Could you copy every line in the listing below that has the word "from"?

# Data below
——————
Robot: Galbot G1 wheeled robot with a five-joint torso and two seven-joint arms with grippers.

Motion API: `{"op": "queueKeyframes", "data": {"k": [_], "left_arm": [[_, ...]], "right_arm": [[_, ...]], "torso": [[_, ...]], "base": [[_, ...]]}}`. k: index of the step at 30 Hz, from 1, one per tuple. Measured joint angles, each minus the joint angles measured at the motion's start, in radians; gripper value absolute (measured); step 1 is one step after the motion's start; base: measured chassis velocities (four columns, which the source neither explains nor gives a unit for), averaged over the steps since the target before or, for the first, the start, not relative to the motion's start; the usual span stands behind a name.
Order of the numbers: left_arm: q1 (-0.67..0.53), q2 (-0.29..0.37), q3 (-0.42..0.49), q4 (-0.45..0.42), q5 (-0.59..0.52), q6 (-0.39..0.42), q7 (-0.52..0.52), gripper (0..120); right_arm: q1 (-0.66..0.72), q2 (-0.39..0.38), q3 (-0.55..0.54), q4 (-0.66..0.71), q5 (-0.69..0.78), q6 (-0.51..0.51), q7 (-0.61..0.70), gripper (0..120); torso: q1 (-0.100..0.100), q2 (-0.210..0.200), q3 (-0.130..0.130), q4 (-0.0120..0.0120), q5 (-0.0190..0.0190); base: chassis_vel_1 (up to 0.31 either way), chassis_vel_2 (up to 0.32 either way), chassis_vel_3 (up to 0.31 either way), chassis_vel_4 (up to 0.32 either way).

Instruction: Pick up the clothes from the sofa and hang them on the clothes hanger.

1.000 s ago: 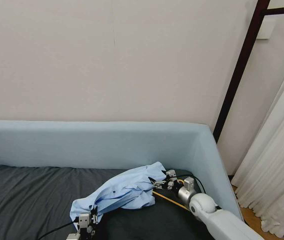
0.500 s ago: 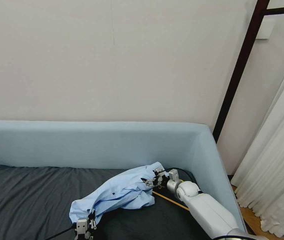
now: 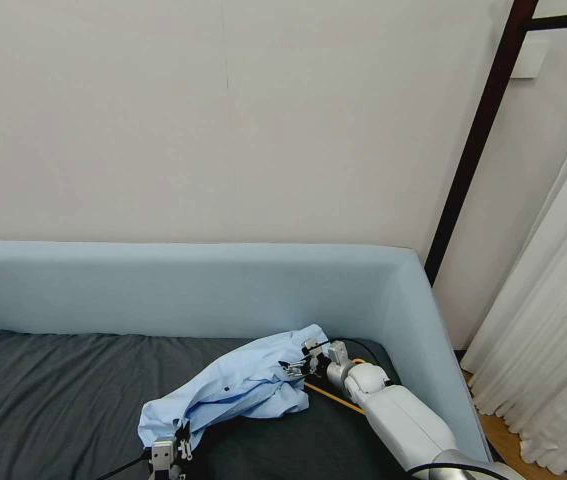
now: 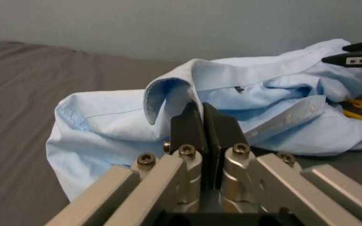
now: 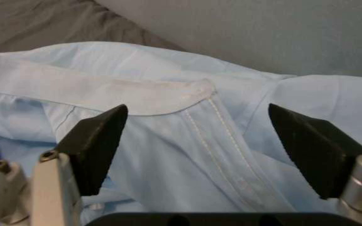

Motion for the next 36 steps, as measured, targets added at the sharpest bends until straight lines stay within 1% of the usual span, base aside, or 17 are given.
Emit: {"op": "queueKeyframes", "data": {"k": [2,3,4,5,6,8,9,12,13,14,17,20,23,30,33,34,36], "left_arm": [[-0.003,-0.001,0.002,0.002,0.001,0.000,-0.002,0],[-0.003,-0.001,0.002,0.002,0.001,0.000,-0.002,0],[-0.004,-0.002,0.003,0.002,0.001,0.000,-0.002,0],[-0.004,-0.002,0.003,0.002,0.001,0.000,-0.003,0],[-0.005,-0.003,0.004,0.002,0.001,0.000,-0.004,0],[-0.005,-0.003,0.004,0.001,0.001,0.000,-0.004,0],[-0.005,-0.003,0.004,0.001,0.001,0.000,-0.004,0],[-0.006,-0.002,0.004,0.001,0.001,0.000,-0.005,0],[-0.006,-0.002,0.004,0.001,0.001,0.000,-0.005,0],[-0.006,-0.002,0.004,0.001,0.001,0.000,-0.005,0],[-0.010,-0.002,0.005,0.003,0.000,-0.001,-0.006,0],[-0.013,-0.002,0.008,0.003,0.000,-0.001,-0.007,0],[-0.021,0.000,0.011,0.003,-0.001,-0.001,-0.012,0],[-0.040,0.009,0.014,0.002,-0.010,-0.001,-0.019,0],[-0.067,0.019,0.020,-0.003,-0.027,-0.018,-0.019,0],[-0.067,0.019,0.020,-0.003,-0.027,-0.018,-0.019,0],[-0.098,0.037,0.023,-0.015,-0.036,-0.051,-0.006,0]], "right_arm": [[0.000,0.010,0.003,-0.009,-0.014,0.005,-0.006,75],[0.000,0.010,0.003,-0.009,-0.014,0.005,-0.006,75],[0.000,0.013,0.005,-0.013,-0.019,0.008,-0.007,71],[0.000,0.016,0.007,-0.018,-0.023,0.009,-0.007,69],[0.001,0.020,0.009,-0.023,-0.031,0.011,-0.008,61],[0.002,0.022,0.011,-0.029,-0.042,0.014,-0.009,53],[0.002,0.022,0.011,-0.029,-0.042,0.014,-0.009,53],[0.002,0.019,0.012,-0.030,-0.049,0.017,-0.009,39],[0.002,0.018,0.011,-0.030,-0.049,0.018,-0.009,36],[0.002,0.018,0.011,-0.030,-0.049,0.018,-0.009,36],[-0.001,0.012,0.010,-0.022,-0.050,0.021,-0.009,22],[-0.003,0.007,0.009,-0.019,-0.050,0.026,-0.008,15],[-0.005,-0.003,0.006,-0.012,-0.049,0.044,-0.005,0],[-0.024,-0.036,-0.003,0.027,-0.044,0.078,-0.011,0],[-0.048,-0.072,-0.009,0.090,-0.013,0.140,0.004,0],[-0.048,-0.072,-0.009,0.090,-0.013,0.140,0.004,0],[-0.073,-0.106,-0.001,0.154,0.014,0.203,-0.001,0]], "torso": [[0.000,0.000,0.000,0.0001,0.0000],[0.000,0.000,0.000,0.0001,0.0000],[0.000,0.000,0.000,0.0001,0.0000],[0.000,0.000,0.000,0.0001,0.0000],[0.000,0.000,0.000,0.0001,0.0000],[0.000,0.000,0.000,0.0001,0.0000],[0.000,0.000,0.000,0.0001,0.0000],[0.000,0.000,0.000,0.0000,0.0000],[0.000,0.000,0.000,0.0000,0.0000],[0.000,0.000,0.000,0.0000,0.0000],[0.000,0.000,0.000,0.0000,0.0000],[0.000,0.000,0.000,0.0000,0.0001],[0.000,0.000,0.000,0.0000,0.0001],[0.000,0.000,0.000,0.0000,0.0002],[0.000,0.000,0.000,0.0002,0.0000],[0.000,0.000,0.000,0.0002,0.0000],[0.000,0.000,0.000,0.0000,0.0002]], "base": [[0.000,0.000,0.000,0.000],[0.000,0.000,0.000,0.000],[0.000,0.000,0.000,0.000],[0.000,0.000,0.000,0.000],[0.000,0.000,0.000,0.000],[0.000,0.000,0.000,0.000],[0.000,0.000,0.000,0.000],[0.000,0.000,0.000,0.000],[0.000,0.000,0.000,0.000],[0.000,0.000,0.000,0.000],[0.000,0.000,0.000,0.000],[0.000,0.000,0.000,0.000],[0.000,0.000,0.000,0.000],[0.000,0.000,0.000,0.000],[0.000,0.000,0.000,0.000],[0.000,0.000,0.000,0.000],[0.000,0.000,0.000,0.000]]}}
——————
# Solved problem
Motion API: `{"op": "queueKeyframes", "data": {"k": [_], "left_arm": [[_, ...]], "right_arm": [[_, ...]], "torso": [[_, ...]], "base": [[_, ...]]}}`. k: index of the step at 30 Hz, from 1, one per tuple. Measured joint angles, each minus the joint angles measured at the motion's start, in radians; gripper value absolute (measured); step 1 is one step after the motion's start; base: measured chassis velocities (four columns, which the source neither explains nor gives a unit for), averaged over the steps since the target before or, for the first, the start, not relative to the motion's start; the usual span stands behind a name.
Instruction: Pick up the clothes from the sofa and hang them on the clothes hanger.

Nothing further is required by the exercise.